Apart from the blossoming European growth story, though, it still pays to be cautious with the continent. It’s still far from out of the woods with Greece’s debt repayments, which serves up the largest dollop of event risk. Although the nation represents a tiny slice of the continent’s economy, the broader fear is that if the country defaults on its loans or pulls out of the euro, it could trigger a contagion, with other weak Southern European countries following suit.
There’s also some reason to be wary of the last year’s run-up in European stocks. The Global Dow Euro index climbed nearly 28 percent over the past year through May 8, compared to a 10 percent climb for the Dow Jones Americas Index. For tactical managers, it may not be the best time to jump into European stocks.
“Investors bought into the QE story and rolled over on it,” notes John Blank, investment strategist for Zacks Investments in Los Angeles. “The [German] DAX Index is near a five-year high.

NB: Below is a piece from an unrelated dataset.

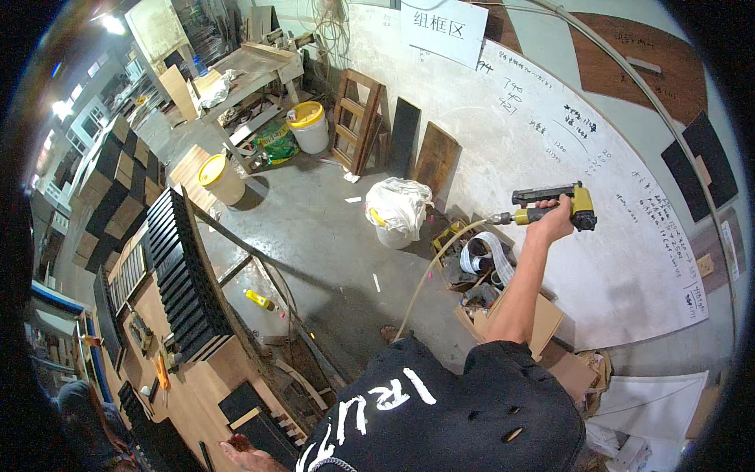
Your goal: The person marks a wood panel with a marker, aligns it with a wooden slatted component, and secures it using a pneumatic nail gun.
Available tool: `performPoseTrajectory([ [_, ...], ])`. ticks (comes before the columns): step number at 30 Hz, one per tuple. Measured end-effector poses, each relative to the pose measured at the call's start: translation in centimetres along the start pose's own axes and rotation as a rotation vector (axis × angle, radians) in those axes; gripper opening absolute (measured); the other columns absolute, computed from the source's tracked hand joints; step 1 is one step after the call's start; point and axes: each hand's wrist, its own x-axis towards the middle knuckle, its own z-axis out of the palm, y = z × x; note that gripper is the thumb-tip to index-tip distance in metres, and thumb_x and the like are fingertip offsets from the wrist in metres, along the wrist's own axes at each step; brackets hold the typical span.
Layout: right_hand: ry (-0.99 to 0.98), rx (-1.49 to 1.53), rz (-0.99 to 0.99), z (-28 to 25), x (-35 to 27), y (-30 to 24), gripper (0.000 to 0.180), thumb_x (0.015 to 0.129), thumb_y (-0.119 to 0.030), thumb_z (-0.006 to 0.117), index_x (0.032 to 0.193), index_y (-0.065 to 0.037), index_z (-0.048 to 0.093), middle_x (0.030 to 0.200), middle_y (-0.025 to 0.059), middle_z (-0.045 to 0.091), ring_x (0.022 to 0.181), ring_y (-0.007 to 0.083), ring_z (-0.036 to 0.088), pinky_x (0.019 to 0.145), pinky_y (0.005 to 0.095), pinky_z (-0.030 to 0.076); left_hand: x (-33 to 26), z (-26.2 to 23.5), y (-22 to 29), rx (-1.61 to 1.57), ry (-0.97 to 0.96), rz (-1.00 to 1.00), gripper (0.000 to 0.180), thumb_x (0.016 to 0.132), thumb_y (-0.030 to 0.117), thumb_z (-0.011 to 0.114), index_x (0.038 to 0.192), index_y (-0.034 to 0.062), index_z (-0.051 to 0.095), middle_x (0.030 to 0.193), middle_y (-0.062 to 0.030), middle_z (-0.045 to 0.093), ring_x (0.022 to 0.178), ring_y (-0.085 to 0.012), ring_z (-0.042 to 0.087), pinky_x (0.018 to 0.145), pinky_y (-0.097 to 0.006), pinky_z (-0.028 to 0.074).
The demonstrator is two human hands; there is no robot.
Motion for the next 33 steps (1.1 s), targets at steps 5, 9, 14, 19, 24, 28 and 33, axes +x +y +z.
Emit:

All of the good news is priced in.”
Blank suggests active investors should “wait on Europe, but I wouldn’t be too nervous, although Greece will still cause some fear.”
As with any region, you have to weigh recent news against long-term projections.
Looking a year or two into the future, the eurozone is forecast to show an incremental recovery spurred by rising consumer and business confidence, which “should translate into an easing of deflation fears and better growth,” reports Nuveen Investments in a quarterly investment outlook. “But Europe still faces a number of headwinds, including the need for structural reforms.”
A Broad-Based or Focused Portfolio Approach
While it’s tempting to single out the strongest economies in Europe through country-specific exchange traded funds (ETFs), it’s important to capture a broad swath of the continent in a broad-based portfolio.
Todd Rosenbluth, director of ETF and mutual fund research for S&P Capital IQ, recommends the Vanguard European ETF (NYSE Arca: VGK), which covers most of the continent through an index-based approach. The fund, charging 0.12 percent in annual management expenses, is up more than 8 percent year to date through May 12. It holds nearly one-third of its portfolio in the U.K., with the remainder in developed Europe.
For a more targeted approach to Europe’s most robust economy, S&P suggests the iShares MSCI Germany ETF (NYSE Arca: EWG), which contains some undervalued stocks. The fund charges 0.48 percent annually and is also up about 8 percent year to date. “We think Germany will remain the fastest-growing economy in the eurozone,” says Zacks’ Blank.